Thanks for your reply. I am using only 2 replicas, and only one processor for
each replica, since it is easier to optimize the method first with only
2 ones.
When it works, I will add more, of course.
I have tried your suggestion, the multisander job works fine with the same
restart and topology but DIFFERENT inputs (those for a standar molecular
dynamics). So do you think it could be a problem with the inputs? I am using
those that work for the tests, these ones:
rem.in.001:
Title Line
&cntrl
imin = 0, nstlim = 100, dt = 0.002,
ntx = 5, tempi = 0.0, temp0 = 325.0,
ntt = 3, tol = 0.000001, gamma_ln = 1.0,
ntc = 2, ntf = 1, ntb = 0,
ntwx = 500, ntwe = 0, ntwr =500, ntpr = 100,
scee = 1.2, cut = 99.0,
ntr = 0, tautp = 0.1, offset = 0.09,
nscm = 500, igb = 5, irest=1,
ntave = 0, numexchg=5,
&end
rem.in.002
Title Line
&cntrl
imin = 0, nstlim = 100, dt = 0.002,
ntx = 5, tempi = 0.0, temp0 = 350.0,
ntt = 3, tol = 0.000001, gamma_ln = 1.0,
ntc = 2, ntf = 1, ntb = 0,
ntwx = 500, ntwe = 0, ntwr =500, ntpr = 100,
scee = 1.2, cut = 99.0,
ntr = 0, tautp = 0.1, offset = 0.09,
nscm = 500, igb = 5, irest=1,
ntave = 0, numexchg=5,
&end
As groupfile I use:
#
#
-O -rem 1 -remlog rem.log -i ./rem.in.001 -p ./1ftg_wat.top -c
./md_prod_5.r -o
./rem.out.001 -inf reminfo.001 -r ./rem.r.001
-O -rem 1 -remlog rem.log -i ./rem.in.002 -p ./1ftg_wat.top -c
./md_prod_5.r -o
./rem.out.002 -inf reminfo.002 -r ./rem.r.002
And the script for executing the calculation is:
#!/bin/bash
# . class = bsc_ls
# . job_name = test_parallel
# . initialdir = .
# . output = OUTPUT/mpi_%j.out
# . error = OUTPUT/mpi_%j.err
# . total_tasks = 2
# . wall_clock_limit = 00:01:00
export XLFRTEOPTS="namelist=old:xrf_messages=no"

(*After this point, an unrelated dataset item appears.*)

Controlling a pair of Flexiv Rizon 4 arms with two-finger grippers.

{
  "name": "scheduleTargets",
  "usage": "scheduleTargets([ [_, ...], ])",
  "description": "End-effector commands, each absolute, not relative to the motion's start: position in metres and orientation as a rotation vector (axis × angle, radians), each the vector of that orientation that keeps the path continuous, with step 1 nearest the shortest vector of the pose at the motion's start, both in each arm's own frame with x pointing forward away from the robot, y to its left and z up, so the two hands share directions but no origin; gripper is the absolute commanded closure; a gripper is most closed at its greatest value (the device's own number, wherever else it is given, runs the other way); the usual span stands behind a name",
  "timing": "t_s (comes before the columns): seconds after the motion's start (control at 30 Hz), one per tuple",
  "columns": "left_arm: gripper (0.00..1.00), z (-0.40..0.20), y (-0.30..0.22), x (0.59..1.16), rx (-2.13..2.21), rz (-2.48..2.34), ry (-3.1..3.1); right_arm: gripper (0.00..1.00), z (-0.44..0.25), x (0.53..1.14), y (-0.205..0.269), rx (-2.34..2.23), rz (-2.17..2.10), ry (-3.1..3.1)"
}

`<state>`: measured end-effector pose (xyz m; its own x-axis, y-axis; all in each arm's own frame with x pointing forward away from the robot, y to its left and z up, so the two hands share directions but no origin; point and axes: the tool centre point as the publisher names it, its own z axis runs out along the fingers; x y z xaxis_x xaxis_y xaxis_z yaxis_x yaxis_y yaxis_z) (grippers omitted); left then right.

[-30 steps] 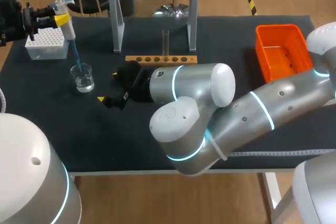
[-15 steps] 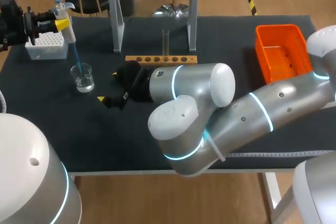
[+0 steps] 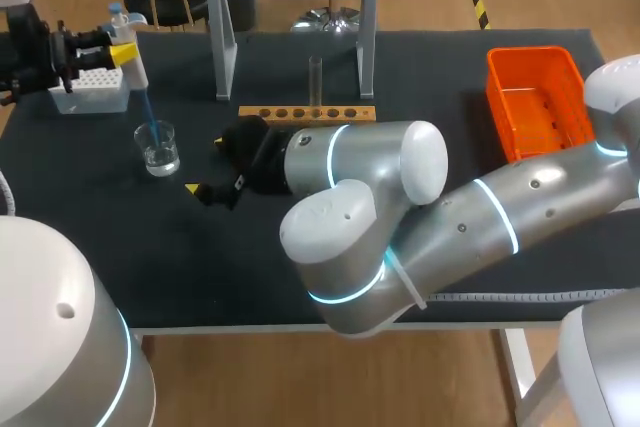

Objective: Invert the test tube, pick up the pipette, mount the tip to pipette, aspirate from beaker and dispense into the tube, eject the tip, return the pipette, and cap with the stopper.

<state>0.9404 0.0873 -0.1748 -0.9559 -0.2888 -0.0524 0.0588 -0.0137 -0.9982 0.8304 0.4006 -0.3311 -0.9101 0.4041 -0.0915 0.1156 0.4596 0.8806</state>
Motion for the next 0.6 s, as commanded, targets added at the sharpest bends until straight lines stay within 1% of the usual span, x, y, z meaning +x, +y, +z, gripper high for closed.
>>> scheduleTargets([
  [0.03,1.0,-0.178,0.089,0.944,-0.237,-2.075,2.018,0.0,-0.33,0.831,0.399,0.444,1.427,2.43],
  [0.6,1.0,-0.189,0.095,0.95,-0.281,-2.095,2.014,0.0,-0.33,0.831,0.399,0.444,1.427,2.43],
])
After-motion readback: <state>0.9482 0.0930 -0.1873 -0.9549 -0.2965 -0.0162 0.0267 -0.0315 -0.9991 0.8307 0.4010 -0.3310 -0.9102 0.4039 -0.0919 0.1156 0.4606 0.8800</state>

srun /gpfs/apps/AMBER/src/9/exe/sander.MPI -O -ng 2 -groupfile groupfile <
/dev/null
As I told you the restart and topology work well for a multisander job, with
standar molecular dynamics. When I try to execute this inputs for Replica
Exchange calculations, it only generates the EMPTY files rem.out.001 and
rem.out.002 and I get this error in the error file:
[0] MPI Abort by user Aborting program !
[0] Aborting program!
[1] MPI Abort by user Aborting program !
[1] Aborting program!
srun: error: s26c2b12: task[0-1]: Exited with exit code 255
The output file gives:
Running multisander version of sander amber9
Total processors = 2
Number of groups = 2
Looping over processors:
WorldRank is the global PE rank
NodeID is the local PE rank in current group
Group = 0
WorldRank = 0
NodeID = 0
Group = 1
WorldRank = 1
NodeID = 0
Any idea? Something wrong with the inputs?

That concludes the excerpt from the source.